Sebagai informasi, Bagansiapiapi memiliki pelabuhan besar. Pada era 1900–1956, Pelabuhan Bagansiapiapi merupakan pelabuhan yang sangat ramai dikunjungi oleh berbagai bangsa dunia. Posisinya sangat strategis, berada tepat di muka Selat Malaka. Hasil lautnya juga sangat melimpah.
Pelabuhan Bagansiapiapi mencapai kejayaan pada masa kolonial Belanda, tepatnya pada 1930. Saat itu, produksi ikan yang dihasilkannya mencapai 300.000 ton per tahun yang membuatnya menjadi pelabuhan dengan produksi ikan terbanyak dan teramai kedua di dunia setelah Norwegia.
Kini Bagansiapiapi memang tidak seramai dulu. Meski demikian, kenangan akan masa kejayaan tersebut masih dirasakan masyarakat di sana, terutama dengan hadirnya Museum Ikan Bagansiapiapi.
Baca juga: Museum Ikan Bagansiapiapi, Kenangan Atas Kejayaan Perikanan
Ritual Bakar Tongkang sendiri pernah dilarang pada masa Orde Baru. Tradisi tersebut mulai dilaksanakan kembali pada pemerintahan Presiden Abdurrahman Wahid.
Ritual itu juga dikenal dengan nama Go Gek Cap Lak dalam bahasa Hokkien. Go berarti ke-5 dan Cap Lak yang berarti ke-16. Dengan demikian, ritual tersebut dirayakan setiap tahun pada hari ke-16 bulan ke-5 menurut kalender China.

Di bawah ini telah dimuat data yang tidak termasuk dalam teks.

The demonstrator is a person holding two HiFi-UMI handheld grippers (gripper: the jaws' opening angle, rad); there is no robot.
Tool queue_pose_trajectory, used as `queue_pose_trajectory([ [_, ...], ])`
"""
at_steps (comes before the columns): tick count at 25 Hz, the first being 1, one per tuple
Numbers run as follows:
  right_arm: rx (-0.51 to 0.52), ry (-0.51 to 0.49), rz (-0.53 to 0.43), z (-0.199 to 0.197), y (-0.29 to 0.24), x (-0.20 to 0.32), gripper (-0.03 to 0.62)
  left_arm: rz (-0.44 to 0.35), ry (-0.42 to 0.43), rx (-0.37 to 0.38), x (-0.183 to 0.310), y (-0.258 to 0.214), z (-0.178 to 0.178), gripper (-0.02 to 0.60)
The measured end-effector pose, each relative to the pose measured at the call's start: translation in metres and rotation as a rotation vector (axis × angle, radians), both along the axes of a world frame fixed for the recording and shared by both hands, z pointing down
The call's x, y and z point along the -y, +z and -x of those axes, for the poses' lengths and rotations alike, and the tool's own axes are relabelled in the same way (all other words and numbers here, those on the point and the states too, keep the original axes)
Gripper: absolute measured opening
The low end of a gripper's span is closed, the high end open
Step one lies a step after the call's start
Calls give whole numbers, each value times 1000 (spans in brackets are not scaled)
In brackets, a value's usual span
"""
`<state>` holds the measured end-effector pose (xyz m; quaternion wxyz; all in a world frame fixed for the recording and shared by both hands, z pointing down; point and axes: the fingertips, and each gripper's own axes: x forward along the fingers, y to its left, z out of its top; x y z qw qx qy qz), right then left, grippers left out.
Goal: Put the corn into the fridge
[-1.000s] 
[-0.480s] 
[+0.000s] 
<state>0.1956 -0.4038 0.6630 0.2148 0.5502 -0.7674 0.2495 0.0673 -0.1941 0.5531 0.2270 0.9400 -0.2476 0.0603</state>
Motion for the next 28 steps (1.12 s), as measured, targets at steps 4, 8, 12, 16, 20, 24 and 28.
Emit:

Saat ini, ritual membakar replika kapal tradisional Tiongkok itu menjadi acara tahunan. Kegiatan itu menjadi puncak acara dari Festival Bakar Tongkang yang ditujukan untuk memperingati kedatangan leluhur masyarakat Tionghoa di Bagansiapiapi.
Pemerintah Kabupaten Rokan Hilir kemudian menjadikan ajang tersebut sebagai sarana pariwisata. Festival yang menjadi ajang tahunan terbesar di Kabupaten Rokan Hilir itu menyedot banyak wisatawan, baik lokal maupun asing.